Return the run of lines below that opens with the line containing "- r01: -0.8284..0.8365" and closes with the line containing "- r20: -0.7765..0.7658", keeping each one exact.

#### DATA IN THIS EXERCISE ####

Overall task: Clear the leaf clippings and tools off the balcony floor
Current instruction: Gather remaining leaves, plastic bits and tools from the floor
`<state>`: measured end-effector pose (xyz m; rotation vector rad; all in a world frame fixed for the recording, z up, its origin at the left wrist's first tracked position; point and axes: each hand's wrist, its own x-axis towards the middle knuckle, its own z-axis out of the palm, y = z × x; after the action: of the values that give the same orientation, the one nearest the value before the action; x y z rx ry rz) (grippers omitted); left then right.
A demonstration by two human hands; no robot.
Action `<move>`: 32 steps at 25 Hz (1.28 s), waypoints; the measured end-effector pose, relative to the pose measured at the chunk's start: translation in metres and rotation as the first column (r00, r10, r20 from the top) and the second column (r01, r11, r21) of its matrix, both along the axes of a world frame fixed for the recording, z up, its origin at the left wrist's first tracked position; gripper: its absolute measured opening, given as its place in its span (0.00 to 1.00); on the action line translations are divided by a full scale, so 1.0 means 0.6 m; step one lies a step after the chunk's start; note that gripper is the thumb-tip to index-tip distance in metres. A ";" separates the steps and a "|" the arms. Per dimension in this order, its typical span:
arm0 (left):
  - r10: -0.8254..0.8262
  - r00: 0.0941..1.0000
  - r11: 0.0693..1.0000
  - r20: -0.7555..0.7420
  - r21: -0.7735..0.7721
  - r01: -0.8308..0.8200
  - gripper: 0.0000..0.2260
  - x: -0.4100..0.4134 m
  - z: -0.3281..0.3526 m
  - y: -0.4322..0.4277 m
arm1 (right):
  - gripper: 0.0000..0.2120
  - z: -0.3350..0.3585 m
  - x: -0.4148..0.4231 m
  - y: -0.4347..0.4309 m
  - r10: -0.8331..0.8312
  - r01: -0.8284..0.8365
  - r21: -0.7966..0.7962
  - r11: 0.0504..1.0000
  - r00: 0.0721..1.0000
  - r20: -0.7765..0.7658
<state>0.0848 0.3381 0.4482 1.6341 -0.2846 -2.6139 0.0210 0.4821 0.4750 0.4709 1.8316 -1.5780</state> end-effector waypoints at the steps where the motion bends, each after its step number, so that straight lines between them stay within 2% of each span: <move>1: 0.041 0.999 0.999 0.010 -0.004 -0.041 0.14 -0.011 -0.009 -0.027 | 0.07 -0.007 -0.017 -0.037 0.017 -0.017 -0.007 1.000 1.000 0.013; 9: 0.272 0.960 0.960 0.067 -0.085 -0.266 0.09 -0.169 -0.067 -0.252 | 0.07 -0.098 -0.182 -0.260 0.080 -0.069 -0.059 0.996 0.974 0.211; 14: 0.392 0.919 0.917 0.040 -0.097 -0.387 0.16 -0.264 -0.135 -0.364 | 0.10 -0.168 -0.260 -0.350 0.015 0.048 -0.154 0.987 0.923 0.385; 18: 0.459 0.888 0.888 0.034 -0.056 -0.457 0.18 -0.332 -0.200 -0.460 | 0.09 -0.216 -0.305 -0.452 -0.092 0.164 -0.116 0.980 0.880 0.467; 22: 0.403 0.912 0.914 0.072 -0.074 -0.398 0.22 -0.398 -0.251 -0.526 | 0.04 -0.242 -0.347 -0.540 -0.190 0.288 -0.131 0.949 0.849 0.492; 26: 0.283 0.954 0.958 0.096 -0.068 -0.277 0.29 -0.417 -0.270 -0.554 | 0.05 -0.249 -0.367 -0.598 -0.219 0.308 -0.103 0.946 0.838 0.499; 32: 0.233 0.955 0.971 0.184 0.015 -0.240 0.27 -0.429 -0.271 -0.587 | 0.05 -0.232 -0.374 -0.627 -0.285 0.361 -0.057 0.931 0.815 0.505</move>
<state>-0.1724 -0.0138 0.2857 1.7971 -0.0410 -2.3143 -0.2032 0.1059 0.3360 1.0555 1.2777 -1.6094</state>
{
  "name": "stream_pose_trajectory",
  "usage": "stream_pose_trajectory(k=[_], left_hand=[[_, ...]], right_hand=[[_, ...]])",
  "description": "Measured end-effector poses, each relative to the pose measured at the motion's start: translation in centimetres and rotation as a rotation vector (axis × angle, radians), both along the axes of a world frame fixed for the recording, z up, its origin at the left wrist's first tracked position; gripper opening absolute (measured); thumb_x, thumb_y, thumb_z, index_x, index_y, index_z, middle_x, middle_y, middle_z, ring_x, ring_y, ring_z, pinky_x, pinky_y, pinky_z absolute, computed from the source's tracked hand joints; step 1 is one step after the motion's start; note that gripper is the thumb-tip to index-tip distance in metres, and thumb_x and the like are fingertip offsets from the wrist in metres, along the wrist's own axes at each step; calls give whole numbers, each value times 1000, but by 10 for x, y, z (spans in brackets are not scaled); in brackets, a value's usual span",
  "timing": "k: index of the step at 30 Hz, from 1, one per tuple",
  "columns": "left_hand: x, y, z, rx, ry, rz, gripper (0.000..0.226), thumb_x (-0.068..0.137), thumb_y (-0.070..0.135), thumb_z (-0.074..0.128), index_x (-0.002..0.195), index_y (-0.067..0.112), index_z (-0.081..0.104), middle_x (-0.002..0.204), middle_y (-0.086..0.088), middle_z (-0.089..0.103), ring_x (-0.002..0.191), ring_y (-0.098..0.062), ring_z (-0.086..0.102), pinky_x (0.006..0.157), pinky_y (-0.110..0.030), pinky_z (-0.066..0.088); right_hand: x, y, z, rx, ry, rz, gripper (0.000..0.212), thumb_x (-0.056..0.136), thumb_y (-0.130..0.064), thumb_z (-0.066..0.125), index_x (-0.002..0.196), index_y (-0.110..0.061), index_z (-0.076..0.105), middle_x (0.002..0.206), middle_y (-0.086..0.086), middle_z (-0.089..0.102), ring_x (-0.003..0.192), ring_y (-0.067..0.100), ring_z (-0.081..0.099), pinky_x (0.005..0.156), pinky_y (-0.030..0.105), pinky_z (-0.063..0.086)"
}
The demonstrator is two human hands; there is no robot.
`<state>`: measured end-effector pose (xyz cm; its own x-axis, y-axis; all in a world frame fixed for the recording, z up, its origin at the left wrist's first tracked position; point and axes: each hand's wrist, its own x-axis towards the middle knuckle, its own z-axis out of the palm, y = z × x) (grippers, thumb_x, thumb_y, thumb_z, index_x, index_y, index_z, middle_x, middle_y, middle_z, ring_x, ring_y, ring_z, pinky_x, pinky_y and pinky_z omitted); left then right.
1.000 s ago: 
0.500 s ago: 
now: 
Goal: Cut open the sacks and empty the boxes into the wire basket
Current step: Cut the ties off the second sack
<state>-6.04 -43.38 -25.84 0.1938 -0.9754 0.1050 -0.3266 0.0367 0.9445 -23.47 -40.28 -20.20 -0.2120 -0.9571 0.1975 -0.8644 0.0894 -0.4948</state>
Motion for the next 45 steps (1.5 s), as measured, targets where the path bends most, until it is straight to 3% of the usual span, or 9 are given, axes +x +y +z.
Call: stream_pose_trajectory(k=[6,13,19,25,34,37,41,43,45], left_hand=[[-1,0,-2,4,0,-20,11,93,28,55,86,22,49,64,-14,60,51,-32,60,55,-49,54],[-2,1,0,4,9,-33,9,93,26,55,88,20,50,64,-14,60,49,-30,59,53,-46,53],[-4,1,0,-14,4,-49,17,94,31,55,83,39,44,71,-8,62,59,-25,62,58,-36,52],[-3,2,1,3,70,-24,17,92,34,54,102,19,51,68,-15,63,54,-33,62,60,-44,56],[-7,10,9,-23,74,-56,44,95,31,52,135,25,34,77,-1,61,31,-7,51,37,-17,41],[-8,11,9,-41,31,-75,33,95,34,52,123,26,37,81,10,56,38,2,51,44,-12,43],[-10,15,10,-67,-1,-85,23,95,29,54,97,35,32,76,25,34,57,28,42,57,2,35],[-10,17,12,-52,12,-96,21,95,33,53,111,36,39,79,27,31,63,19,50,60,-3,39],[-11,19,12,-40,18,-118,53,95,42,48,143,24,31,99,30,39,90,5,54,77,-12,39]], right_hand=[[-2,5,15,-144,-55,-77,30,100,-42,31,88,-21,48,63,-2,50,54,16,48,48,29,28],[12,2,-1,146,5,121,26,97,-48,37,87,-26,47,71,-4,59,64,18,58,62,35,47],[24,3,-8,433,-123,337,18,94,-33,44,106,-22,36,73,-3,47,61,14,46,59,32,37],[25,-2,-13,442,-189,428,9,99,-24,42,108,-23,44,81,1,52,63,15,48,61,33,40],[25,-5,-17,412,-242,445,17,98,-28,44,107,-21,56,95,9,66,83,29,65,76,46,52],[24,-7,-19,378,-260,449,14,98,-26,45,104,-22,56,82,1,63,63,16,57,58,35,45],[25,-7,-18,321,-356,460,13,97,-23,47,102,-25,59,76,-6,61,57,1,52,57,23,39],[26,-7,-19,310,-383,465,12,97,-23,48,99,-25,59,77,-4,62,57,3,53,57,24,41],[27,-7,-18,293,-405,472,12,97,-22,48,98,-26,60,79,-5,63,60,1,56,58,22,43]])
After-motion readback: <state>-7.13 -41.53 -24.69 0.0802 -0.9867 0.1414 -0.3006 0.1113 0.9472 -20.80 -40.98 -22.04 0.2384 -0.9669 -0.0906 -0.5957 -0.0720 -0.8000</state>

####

- _FINISHED TASK_
  - r01: -0.8284..0.8365
  - r21: -0.7966..0.7962
  - r11: 0.0504..1.0000
  - r00: 0.0721..1.0000
  - r20: -0.7765..0.7658

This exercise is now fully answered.